As mentioned in a paragraph before some map projections can be applied when the geographical data is read. Furthermore, the data may be generalized, to decrease the size of the SVG representation. Paths in Shapefiles may be stored in separate segments, although they belong logically to each other. It is possible to find the fitting segments by analyzing the information of the database file. So they will be connected to one path and there are less SVG elements to display the same data.

GRIB Files (gridded binary) [NCEP] are used to exchange weather and climate data. This file format has some weaknesses (a lot of different versions, different reading), but it is the most international spreaded format. Nearly all weather services and climate data centers are working with GRIB Files.

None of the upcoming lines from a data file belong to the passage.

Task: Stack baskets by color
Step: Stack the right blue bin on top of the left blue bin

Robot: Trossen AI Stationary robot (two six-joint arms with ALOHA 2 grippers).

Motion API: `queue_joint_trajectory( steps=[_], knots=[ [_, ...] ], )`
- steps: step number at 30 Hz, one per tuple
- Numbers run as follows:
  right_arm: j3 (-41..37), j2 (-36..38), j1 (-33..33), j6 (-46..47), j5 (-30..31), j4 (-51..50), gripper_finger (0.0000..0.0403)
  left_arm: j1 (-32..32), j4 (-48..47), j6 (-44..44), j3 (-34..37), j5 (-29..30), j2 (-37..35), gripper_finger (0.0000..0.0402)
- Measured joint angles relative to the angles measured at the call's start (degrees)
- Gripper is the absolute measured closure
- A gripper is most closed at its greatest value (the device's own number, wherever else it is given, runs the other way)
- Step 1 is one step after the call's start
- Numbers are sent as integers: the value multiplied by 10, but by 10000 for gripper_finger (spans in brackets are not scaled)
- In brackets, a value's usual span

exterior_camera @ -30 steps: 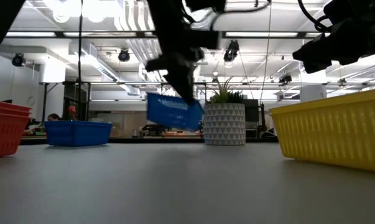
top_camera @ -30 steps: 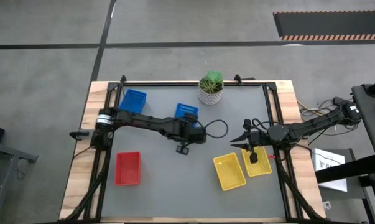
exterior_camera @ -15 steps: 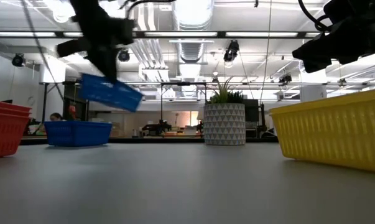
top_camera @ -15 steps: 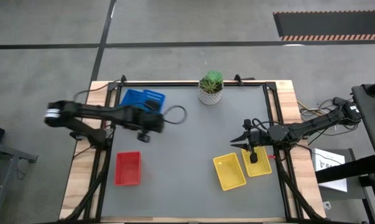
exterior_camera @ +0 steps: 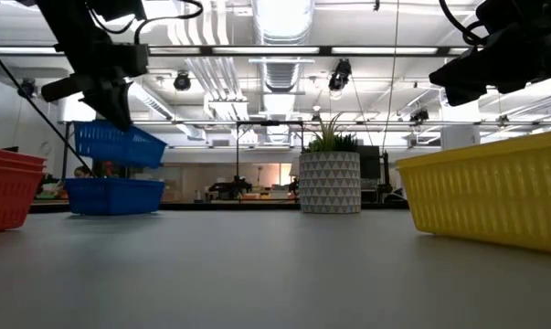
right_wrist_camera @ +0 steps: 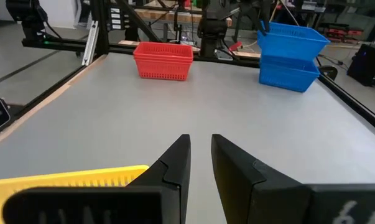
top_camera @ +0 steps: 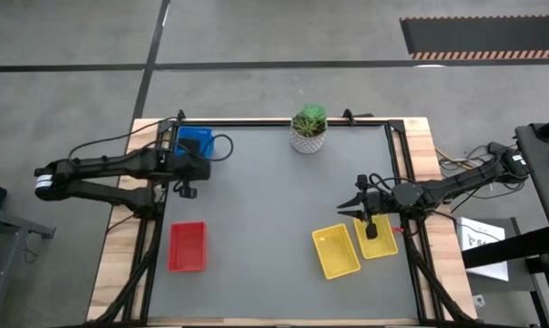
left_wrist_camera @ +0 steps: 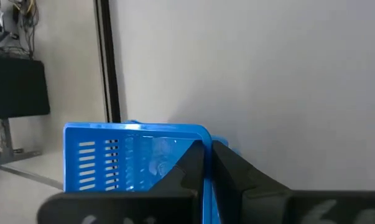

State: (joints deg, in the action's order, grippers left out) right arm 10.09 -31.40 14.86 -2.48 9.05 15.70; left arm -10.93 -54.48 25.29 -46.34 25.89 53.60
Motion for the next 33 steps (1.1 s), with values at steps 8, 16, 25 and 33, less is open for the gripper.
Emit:
queue_joint_trajectory(
  steps=[8, 16, 25, 33],
  knots=[
    [0, 0, 0, 0, 0, 0, 346, -44, -12, 71, 19, 1, 16, 401],
    [0, 0, 0, -1, 0, 0, 346, -60, -11, 105, 19, -1, 61, 401],
    [0, 0, 0, 0, 0, 0, 346, -60, 11, 110, 19, -29, 104, 401],
    [0, 0, 0, 4, 0, -4, 346, -60, 35, 93, 19, -17, 126, 345]
  ],
)
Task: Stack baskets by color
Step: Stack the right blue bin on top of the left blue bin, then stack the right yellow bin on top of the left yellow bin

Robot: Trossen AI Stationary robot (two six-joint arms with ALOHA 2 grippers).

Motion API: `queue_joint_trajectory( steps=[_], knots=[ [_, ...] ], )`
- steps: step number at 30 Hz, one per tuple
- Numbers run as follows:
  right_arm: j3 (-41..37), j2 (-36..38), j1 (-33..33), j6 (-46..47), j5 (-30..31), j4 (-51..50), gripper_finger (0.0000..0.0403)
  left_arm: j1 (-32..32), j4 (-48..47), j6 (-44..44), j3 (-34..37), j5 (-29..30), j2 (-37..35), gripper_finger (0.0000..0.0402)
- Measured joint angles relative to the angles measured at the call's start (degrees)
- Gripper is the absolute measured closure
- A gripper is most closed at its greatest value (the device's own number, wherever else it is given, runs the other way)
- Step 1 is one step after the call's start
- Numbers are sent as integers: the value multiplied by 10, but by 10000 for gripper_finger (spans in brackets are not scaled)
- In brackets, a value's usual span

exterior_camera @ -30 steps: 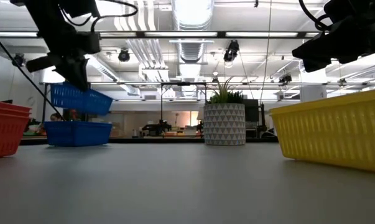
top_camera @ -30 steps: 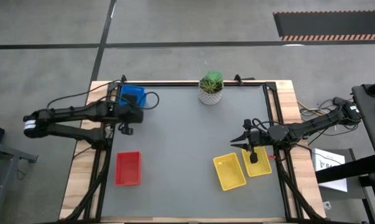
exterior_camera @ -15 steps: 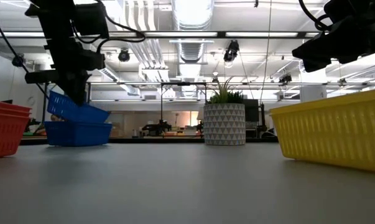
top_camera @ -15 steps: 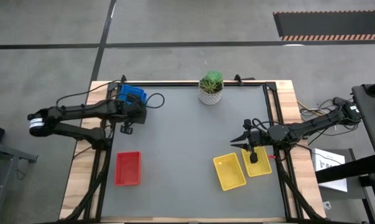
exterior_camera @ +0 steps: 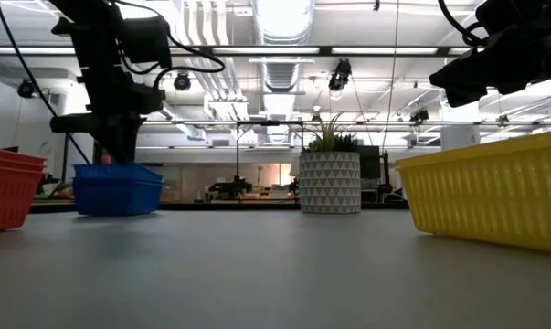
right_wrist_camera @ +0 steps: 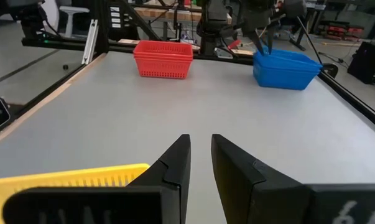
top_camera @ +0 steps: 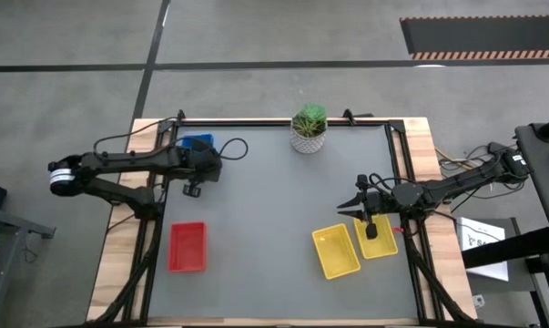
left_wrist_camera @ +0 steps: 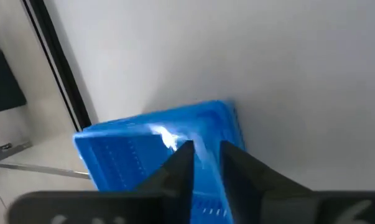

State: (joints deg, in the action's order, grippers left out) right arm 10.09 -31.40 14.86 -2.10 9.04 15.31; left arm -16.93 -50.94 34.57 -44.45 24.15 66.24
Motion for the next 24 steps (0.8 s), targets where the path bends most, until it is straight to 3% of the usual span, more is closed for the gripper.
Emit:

A GRIB File is very compressed because it is stored binary. So the data transfer is optimized but the reading of the data is complicated. There are some different approaches and programs but most of them are written in the computer language C. The use of external libraries should be avoided to use the program independently of the platform. A Java interface to read the data was developed to prepare the data adequate for the futher processing. Since the GRIB format is a raster format, the data has to be vectorized first. The requirement of a vectorizing algorithm is to find isolines with given values in a raster. Isolines are polylines on which the parameter holds a constant value. These isolines can be found when neighbored points with the same parameter value – raster points or linear interpolated points on raster edges - are connected. William V. Snyder developed the „Algorithm 531 - Contour Plotting“ [Snyder] which generally describes the painting of contour lines. The algorithm of Snyder writes out the detected isolines directly on the plotter or monitor. It does not create a program intern representation of the lines. Furthermore closed lines only result for isolines which do not intersect the border of the grid. The algorithm was modified such that the isolines are stored in program intern structures for further processing.

For some kind of data like temperature or rainfall, the area between two isolines which holds the parameter values of a certain range is in demand. It is possible that one isoline lies completely inside another, but they never intersect. Starting from the detected isolines the areas with a value in a certain range must be calculated. Such an area is defined by two or more directly neighbored isolines. To find neighbored isolines the polygons are traversed and for each polygon it is checked, whether it contains a polygon with the next higher or lower isovalue.

When we find an inner polygon both polygons are saved together and it will be marked, that they form an inner and an outer border of an area with a value in a certain range. The generated polygon can be written as a SVG element and an M (moveTo) will be inserted between the path of the outer and the inner polygon. So the two polygons are connected invisibly and the enclosed areas may be filled with the corresponding color when the fill-rule is set to evenodd.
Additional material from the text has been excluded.